# Anyone bowfish martin creek?



## rdhdfmn (May 10, 2006)

I am going camping next week there and I have never been there. I was wondering If there are areas I need to be careful with in my boat. I will be trying for talipia. Thanks. RD


----------



## texasarrowhead (Jun 13, 2004)

Martin creek is a great lake with lots of stumps and a few islands thats going to be under water.PM me and I can give you the run down on where to go.I hunt indian arrowheads on Martin lake but the water is too high right now.I have seen a few people bow fishing in the summer.The water is always warm and clear most of the time but we have had a lot of rain.The camping at Martin is a great place and now you got me wanting to go.LOL!Good luck!


----------



## texas two guns (Jan 23, 2006)

Stay away from the camps please.
Big stink about that a while back.


----------



## rdhdfmn (May 10, 2006)

Big stink about shooting tilipia around the campsites? Is that what you meant? I have never bowfished there before.
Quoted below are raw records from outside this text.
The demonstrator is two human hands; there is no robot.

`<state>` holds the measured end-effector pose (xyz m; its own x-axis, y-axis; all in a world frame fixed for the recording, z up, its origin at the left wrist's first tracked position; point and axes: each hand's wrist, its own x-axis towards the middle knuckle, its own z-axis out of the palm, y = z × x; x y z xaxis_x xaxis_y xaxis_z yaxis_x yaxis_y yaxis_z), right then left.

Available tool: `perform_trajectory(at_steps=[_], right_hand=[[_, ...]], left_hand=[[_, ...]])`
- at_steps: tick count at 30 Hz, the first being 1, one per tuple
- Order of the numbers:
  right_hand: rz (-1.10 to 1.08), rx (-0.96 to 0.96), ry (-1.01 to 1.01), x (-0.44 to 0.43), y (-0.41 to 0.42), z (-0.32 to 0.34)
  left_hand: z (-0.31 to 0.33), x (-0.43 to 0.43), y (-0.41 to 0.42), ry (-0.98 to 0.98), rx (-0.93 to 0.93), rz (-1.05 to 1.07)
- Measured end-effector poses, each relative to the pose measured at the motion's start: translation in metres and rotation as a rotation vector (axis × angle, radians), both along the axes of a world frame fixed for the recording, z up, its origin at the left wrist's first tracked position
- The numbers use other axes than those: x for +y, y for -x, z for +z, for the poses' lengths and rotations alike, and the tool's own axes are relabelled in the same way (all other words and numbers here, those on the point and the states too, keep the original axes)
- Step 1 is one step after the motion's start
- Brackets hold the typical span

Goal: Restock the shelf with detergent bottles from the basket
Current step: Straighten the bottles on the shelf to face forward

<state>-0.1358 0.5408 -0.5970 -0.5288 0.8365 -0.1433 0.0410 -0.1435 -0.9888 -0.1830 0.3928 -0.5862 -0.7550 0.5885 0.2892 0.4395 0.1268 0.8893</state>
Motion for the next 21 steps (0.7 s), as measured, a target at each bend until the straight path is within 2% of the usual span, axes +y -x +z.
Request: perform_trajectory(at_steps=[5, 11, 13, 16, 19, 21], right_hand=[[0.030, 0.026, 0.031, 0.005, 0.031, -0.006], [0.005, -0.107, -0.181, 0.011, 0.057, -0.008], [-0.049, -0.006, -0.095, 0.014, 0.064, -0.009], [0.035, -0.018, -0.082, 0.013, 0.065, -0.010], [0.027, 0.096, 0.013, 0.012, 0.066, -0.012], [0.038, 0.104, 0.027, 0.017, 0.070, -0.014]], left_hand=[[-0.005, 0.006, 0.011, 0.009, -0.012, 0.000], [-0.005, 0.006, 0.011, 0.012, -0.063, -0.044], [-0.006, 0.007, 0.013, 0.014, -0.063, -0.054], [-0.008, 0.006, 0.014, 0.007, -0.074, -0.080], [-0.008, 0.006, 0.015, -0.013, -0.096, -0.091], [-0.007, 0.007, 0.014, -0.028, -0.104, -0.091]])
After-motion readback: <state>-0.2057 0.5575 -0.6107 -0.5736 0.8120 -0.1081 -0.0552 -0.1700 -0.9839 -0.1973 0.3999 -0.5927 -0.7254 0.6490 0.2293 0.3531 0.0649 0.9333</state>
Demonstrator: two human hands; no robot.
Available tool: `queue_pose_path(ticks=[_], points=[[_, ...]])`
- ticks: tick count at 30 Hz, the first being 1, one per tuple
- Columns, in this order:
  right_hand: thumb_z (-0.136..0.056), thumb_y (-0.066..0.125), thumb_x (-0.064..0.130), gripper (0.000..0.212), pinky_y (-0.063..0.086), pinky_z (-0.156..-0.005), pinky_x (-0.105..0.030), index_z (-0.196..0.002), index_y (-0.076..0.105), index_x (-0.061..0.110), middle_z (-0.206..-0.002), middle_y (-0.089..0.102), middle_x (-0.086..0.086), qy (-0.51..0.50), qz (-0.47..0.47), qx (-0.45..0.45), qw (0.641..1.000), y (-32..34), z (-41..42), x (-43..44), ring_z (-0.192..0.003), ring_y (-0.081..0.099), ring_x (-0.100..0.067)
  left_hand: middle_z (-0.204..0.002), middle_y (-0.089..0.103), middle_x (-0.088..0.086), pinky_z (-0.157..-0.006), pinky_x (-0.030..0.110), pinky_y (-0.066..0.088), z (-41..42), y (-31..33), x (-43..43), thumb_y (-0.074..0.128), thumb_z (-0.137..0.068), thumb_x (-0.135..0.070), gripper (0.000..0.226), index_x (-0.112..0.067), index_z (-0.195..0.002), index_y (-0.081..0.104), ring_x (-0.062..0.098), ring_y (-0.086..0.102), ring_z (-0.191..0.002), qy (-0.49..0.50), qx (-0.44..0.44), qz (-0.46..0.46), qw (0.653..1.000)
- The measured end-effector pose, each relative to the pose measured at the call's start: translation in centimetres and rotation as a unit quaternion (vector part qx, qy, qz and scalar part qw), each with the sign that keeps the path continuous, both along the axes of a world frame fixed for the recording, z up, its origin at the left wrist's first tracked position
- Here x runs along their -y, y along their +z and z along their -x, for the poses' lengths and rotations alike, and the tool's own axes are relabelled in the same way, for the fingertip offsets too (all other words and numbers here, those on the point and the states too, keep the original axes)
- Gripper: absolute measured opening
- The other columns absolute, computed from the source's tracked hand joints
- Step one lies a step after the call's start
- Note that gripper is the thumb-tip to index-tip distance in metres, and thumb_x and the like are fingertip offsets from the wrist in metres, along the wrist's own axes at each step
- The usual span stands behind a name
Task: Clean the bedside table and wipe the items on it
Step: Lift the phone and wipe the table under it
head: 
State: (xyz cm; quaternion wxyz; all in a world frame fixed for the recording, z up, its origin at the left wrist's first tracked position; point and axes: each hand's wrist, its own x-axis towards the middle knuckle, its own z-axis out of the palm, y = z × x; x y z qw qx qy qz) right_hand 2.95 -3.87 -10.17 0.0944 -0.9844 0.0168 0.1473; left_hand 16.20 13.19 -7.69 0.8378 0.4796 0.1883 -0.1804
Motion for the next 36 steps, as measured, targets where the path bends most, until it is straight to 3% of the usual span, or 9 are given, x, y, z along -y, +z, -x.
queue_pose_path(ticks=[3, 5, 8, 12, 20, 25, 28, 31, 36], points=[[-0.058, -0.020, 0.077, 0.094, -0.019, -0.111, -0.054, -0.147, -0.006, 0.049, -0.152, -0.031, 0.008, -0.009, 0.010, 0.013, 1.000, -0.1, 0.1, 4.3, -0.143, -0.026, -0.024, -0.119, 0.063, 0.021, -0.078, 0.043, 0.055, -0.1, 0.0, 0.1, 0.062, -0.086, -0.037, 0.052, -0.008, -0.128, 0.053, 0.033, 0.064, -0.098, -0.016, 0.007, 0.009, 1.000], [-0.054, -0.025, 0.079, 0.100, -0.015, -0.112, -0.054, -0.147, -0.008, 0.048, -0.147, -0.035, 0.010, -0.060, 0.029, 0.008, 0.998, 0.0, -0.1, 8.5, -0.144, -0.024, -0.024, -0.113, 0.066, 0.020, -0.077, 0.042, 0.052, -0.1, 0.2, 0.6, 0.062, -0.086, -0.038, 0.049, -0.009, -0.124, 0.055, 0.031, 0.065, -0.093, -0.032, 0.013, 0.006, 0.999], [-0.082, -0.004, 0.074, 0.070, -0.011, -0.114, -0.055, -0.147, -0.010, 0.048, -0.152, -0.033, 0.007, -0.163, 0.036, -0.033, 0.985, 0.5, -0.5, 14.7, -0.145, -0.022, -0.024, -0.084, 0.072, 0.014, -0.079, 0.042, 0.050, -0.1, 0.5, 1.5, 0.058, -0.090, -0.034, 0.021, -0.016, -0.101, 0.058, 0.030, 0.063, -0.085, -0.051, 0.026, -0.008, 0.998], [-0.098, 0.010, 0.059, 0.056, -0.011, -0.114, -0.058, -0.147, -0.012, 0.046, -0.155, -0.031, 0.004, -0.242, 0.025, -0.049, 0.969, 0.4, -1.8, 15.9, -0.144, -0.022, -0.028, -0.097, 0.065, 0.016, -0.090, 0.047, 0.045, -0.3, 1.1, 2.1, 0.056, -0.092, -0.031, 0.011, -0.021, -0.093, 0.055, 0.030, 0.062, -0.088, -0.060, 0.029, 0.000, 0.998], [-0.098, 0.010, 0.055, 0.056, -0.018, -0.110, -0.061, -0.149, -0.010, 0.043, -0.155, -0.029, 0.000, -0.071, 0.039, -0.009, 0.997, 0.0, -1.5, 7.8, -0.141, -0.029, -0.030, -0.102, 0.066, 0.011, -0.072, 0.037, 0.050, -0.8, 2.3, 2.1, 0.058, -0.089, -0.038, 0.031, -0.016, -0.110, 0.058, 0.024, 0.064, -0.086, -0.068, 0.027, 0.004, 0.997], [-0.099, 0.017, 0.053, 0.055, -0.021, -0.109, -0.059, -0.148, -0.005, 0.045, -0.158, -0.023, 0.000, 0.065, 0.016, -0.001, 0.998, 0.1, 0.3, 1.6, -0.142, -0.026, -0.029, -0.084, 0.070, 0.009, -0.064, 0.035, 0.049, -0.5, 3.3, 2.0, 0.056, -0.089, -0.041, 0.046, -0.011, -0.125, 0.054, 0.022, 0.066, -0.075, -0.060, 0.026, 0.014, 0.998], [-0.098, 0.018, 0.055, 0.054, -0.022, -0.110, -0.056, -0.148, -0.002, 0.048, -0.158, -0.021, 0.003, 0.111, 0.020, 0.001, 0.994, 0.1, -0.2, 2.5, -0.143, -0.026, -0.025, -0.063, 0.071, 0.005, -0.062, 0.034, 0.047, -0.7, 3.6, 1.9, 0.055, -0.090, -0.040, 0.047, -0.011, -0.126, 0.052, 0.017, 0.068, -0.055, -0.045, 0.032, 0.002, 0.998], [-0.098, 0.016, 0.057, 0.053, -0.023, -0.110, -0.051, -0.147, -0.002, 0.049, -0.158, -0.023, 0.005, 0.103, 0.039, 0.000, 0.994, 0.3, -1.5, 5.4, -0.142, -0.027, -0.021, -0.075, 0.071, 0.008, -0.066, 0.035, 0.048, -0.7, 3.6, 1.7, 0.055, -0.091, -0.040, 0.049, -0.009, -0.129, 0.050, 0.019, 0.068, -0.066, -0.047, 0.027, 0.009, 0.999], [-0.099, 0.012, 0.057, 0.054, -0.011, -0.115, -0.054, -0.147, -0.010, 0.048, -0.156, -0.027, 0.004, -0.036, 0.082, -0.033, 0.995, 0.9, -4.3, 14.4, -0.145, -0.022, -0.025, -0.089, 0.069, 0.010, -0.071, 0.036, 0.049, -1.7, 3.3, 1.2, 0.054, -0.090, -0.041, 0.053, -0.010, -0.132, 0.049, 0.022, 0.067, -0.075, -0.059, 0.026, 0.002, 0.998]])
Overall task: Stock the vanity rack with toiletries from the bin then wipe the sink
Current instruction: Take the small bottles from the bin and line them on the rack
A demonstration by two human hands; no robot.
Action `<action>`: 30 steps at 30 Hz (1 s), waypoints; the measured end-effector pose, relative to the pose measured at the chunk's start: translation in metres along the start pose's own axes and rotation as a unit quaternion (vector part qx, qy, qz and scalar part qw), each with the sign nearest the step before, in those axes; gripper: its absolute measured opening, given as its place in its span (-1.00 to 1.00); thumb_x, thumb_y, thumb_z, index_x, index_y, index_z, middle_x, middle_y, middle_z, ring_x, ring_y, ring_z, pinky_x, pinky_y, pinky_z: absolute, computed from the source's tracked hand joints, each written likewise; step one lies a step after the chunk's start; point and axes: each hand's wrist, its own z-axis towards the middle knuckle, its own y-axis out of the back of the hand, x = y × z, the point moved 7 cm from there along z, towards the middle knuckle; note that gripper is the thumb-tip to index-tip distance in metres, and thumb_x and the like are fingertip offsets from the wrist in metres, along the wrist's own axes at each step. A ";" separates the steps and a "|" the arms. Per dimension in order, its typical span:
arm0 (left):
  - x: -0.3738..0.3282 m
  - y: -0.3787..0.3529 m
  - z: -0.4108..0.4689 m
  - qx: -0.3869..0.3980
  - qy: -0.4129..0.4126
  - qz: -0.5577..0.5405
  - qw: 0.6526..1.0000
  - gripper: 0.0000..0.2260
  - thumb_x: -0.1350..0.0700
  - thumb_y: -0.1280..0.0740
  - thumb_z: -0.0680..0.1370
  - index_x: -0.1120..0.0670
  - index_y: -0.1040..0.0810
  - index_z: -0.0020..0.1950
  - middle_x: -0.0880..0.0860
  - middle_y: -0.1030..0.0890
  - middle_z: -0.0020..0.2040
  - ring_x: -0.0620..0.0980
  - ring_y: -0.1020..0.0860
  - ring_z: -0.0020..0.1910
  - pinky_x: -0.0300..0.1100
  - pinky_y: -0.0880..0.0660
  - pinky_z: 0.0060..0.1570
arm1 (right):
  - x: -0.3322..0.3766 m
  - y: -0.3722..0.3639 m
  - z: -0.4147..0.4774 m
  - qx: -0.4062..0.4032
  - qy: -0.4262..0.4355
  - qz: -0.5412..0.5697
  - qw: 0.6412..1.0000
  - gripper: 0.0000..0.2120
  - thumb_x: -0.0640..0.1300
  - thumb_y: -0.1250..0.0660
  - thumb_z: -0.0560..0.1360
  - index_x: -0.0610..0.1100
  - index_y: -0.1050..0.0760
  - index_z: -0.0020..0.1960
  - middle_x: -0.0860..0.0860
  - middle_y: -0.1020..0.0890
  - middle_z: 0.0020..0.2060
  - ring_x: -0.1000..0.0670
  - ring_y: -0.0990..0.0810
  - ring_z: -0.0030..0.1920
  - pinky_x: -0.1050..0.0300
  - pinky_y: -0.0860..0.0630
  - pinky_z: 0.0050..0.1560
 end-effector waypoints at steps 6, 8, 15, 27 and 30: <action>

Thanks RD


----------



## mudkat (Mar 1, 2008)

the park rangers were not very happy about the generator noise around the camp grounds.


----------



## rdhdfmn (May 10, 2006)

Got it. I only fish during the daytime RD


----------



## texas two guns (Jan 23, 2006)

My bad, just assumed.
Yeah, bright lights loud generators are not
very friendly.


----------